EXERCISE GOAL = Please reproduce the data below exactly, from the first line through the line containing "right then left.", and leave every later line out.

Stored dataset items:
☆ ☆ ☆ ☆ ☆

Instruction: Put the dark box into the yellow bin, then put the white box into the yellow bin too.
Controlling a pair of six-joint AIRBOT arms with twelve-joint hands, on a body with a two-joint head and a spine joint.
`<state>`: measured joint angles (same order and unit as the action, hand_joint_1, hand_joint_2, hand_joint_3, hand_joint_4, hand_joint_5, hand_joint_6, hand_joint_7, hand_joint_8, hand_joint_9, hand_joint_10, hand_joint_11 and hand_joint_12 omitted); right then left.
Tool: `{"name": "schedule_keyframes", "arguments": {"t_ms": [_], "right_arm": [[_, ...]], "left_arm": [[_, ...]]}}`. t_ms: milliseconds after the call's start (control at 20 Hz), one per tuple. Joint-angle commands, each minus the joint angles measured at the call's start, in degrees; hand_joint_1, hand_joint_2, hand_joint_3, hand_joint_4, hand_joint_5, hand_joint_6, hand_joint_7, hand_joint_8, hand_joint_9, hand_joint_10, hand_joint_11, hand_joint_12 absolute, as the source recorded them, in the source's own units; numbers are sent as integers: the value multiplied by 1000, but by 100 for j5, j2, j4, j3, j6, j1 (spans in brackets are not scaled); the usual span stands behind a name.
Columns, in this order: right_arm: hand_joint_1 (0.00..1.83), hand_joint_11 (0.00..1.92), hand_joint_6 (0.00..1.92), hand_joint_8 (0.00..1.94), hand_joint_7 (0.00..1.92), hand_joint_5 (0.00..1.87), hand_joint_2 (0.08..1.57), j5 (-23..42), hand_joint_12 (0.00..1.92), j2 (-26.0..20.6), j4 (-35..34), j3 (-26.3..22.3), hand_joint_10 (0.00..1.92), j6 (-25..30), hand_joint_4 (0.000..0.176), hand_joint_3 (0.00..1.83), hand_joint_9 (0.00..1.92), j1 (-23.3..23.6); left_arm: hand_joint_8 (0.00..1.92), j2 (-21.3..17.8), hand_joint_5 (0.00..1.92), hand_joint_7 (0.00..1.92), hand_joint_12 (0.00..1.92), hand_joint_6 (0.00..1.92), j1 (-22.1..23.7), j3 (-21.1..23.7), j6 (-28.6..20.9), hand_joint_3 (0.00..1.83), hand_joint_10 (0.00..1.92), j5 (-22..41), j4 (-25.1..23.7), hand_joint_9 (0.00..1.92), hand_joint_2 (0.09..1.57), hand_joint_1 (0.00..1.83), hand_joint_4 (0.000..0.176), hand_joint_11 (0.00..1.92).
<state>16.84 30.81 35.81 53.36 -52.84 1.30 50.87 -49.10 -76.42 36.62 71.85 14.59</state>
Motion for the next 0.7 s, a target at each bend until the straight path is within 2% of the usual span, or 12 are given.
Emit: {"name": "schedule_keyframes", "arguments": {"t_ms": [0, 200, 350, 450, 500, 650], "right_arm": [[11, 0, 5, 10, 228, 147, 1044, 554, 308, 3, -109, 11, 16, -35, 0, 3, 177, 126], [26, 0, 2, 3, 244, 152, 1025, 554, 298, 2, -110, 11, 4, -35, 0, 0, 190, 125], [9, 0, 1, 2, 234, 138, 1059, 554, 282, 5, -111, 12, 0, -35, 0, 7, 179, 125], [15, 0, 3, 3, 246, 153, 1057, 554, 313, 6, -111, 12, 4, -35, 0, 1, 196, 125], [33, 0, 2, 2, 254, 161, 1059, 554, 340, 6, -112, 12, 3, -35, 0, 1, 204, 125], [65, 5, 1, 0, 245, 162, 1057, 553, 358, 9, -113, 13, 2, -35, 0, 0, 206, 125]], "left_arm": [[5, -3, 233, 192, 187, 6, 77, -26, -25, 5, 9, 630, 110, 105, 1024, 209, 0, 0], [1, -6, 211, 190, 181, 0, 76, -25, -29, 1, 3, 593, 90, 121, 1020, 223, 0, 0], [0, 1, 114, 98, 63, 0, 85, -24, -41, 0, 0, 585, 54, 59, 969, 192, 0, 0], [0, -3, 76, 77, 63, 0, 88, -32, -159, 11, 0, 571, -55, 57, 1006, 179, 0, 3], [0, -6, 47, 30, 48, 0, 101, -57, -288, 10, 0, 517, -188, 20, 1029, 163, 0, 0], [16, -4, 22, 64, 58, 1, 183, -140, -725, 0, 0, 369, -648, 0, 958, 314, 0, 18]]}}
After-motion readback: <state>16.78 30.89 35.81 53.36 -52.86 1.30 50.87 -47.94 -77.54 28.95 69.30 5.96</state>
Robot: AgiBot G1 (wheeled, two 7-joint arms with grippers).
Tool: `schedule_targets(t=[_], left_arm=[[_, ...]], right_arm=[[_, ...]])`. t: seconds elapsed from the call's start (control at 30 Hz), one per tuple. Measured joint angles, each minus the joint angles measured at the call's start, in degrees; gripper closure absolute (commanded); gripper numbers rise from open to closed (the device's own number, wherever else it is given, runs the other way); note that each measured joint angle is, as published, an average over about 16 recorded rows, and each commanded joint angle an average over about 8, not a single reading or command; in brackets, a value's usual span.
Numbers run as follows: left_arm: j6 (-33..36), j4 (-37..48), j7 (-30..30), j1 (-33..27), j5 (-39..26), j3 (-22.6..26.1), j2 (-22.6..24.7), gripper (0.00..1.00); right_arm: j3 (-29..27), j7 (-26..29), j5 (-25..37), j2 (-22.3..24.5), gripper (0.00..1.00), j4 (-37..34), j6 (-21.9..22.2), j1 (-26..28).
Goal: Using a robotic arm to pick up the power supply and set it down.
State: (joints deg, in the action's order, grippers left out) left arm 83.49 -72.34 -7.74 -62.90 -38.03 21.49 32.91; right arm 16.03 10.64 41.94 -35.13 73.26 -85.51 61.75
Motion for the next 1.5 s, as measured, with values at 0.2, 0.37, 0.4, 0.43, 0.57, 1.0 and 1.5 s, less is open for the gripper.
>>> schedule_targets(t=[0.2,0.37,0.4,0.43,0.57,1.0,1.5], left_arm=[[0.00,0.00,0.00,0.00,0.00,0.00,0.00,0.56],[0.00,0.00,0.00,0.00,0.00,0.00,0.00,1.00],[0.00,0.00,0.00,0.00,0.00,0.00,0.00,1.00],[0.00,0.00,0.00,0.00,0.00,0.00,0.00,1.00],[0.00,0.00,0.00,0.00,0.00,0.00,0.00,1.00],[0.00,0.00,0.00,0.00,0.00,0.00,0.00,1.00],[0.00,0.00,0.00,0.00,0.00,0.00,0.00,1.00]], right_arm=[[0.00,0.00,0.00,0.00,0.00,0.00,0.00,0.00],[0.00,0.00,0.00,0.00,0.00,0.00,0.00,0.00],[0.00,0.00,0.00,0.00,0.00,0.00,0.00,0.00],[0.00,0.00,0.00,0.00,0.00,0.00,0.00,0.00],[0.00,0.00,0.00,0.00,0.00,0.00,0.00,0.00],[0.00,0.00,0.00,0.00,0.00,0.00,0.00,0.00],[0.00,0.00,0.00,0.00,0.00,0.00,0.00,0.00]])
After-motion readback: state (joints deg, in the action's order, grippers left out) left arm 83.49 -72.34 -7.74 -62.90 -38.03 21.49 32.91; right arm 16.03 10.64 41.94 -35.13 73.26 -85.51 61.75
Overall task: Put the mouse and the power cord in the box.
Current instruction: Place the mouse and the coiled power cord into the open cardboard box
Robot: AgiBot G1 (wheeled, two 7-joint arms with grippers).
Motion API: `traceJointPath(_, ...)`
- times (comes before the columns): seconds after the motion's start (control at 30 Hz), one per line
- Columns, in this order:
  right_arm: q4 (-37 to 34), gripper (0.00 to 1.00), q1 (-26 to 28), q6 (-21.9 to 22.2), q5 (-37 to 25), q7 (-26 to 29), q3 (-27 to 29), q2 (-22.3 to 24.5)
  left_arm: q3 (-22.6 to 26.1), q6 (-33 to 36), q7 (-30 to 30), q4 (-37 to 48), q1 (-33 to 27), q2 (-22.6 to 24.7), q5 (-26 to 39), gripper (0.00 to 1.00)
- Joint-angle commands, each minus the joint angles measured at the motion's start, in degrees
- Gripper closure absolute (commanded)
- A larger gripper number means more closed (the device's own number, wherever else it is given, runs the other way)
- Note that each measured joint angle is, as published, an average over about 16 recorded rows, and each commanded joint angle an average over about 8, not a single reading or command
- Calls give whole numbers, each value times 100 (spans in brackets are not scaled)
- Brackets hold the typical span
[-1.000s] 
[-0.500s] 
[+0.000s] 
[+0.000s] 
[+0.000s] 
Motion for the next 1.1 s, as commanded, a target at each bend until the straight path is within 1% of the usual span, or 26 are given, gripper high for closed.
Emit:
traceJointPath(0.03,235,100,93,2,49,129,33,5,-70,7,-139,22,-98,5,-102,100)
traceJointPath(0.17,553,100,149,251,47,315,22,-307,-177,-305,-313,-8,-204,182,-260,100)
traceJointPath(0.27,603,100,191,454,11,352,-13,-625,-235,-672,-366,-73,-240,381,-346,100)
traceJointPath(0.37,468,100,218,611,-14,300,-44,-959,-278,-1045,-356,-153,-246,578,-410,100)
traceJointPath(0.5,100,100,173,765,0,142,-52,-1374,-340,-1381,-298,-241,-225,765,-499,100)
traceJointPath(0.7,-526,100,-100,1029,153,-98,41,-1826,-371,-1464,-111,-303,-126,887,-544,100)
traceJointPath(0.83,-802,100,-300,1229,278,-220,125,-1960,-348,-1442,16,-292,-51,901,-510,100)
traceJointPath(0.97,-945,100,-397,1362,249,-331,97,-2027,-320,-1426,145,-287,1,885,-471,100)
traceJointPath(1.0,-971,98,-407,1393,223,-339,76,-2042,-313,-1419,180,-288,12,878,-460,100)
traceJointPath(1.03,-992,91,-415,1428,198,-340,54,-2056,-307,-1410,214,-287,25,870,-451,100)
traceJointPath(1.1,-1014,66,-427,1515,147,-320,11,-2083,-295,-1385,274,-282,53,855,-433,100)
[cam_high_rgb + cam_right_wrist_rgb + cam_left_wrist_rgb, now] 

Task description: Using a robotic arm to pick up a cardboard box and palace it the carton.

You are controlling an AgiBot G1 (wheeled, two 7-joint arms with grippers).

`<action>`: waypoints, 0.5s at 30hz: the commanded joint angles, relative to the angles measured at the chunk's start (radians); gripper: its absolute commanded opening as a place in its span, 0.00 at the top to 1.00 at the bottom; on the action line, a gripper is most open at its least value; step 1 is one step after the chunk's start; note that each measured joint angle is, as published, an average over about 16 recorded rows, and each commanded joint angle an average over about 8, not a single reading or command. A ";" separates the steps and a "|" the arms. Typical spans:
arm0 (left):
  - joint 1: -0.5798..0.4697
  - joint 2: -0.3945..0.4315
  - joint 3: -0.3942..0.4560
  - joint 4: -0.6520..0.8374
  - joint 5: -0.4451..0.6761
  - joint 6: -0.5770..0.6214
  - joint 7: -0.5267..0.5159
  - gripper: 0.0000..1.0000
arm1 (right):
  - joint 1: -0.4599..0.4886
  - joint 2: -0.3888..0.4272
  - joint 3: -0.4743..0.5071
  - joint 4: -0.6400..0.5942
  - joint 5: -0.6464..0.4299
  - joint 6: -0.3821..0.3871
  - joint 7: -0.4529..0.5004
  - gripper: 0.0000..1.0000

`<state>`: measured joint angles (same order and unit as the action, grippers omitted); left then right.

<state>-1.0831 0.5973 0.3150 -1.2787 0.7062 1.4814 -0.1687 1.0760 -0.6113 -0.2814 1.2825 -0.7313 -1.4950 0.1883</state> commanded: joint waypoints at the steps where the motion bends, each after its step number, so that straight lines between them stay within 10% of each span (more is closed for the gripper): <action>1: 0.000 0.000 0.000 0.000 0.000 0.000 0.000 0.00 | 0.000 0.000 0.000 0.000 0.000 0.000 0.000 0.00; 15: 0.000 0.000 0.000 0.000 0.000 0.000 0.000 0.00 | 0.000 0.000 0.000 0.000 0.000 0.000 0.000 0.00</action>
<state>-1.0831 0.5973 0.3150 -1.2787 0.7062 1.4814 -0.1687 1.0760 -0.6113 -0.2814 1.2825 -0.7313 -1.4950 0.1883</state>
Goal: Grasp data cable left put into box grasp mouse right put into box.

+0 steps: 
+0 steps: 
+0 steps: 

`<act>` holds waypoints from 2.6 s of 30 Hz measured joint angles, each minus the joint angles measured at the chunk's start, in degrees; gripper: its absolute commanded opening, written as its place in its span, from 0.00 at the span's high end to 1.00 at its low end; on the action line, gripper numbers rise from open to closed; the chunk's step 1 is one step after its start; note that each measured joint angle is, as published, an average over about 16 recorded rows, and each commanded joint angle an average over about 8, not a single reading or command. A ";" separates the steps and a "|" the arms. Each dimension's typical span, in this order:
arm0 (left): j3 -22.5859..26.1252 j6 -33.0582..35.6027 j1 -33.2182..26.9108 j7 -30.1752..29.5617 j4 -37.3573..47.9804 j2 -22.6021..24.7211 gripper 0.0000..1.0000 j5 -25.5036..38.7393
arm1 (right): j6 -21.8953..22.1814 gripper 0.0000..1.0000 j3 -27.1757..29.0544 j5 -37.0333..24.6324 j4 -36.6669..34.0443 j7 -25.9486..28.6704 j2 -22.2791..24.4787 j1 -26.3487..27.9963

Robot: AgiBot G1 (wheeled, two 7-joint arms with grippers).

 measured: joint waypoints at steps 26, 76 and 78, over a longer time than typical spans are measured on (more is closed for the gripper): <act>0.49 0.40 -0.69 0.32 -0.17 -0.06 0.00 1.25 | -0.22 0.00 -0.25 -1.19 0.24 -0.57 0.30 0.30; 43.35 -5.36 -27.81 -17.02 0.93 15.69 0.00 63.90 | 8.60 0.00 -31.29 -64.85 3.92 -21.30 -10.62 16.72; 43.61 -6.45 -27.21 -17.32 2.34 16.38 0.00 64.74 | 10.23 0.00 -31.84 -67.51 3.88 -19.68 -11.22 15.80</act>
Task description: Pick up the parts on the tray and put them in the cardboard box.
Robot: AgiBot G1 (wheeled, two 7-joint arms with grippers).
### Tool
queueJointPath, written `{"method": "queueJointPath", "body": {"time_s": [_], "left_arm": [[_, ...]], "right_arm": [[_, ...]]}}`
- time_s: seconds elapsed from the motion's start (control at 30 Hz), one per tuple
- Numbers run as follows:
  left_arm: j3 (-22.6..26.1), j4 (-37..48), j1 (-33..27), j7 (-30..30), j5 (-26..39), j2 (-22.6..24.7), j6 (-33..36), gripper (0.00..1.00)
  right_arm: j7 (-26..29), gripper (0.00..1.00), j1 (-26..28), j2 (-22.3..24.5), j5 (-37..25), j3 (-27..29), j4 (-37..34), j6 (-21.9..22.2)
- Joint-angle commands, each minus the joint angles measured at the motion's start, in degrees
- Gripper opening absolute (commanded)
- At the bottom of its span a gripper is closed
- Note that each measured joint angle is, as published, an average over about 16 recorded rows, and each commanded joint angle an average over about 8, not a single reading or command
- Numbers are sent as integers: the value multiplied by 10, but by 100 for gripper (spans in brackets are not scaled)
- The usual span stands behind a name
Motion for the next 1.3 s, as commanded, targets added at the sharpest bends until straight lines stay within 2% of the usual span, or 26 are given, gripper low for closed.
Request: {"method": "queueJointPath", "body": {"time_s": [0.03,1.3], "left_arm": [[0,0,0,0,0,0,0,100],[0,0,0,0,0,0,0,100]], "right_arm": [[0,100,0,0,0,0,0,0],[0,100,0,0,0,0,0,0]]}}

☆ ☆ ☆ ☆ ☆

OUTPUT OF THE EXERCISE =
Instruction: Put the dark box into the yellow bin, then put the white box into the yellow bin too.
Controlling a pair of six-joint AIRBOT arms with twelve-joint hands, on a body with a two-joint head and a spine joint.
`<state>`: measured joint angles (same order and unit as the action, hand_joint_1, hand_joint_2, hand_joint_3, hand_joint_4, hand_joint_5, hand_joint_6, hand_joint_7, hand_joint_8, hand_joint_9, hand_joint_10, hand_joint_11 and hand_joint_12 omitted); right then left.

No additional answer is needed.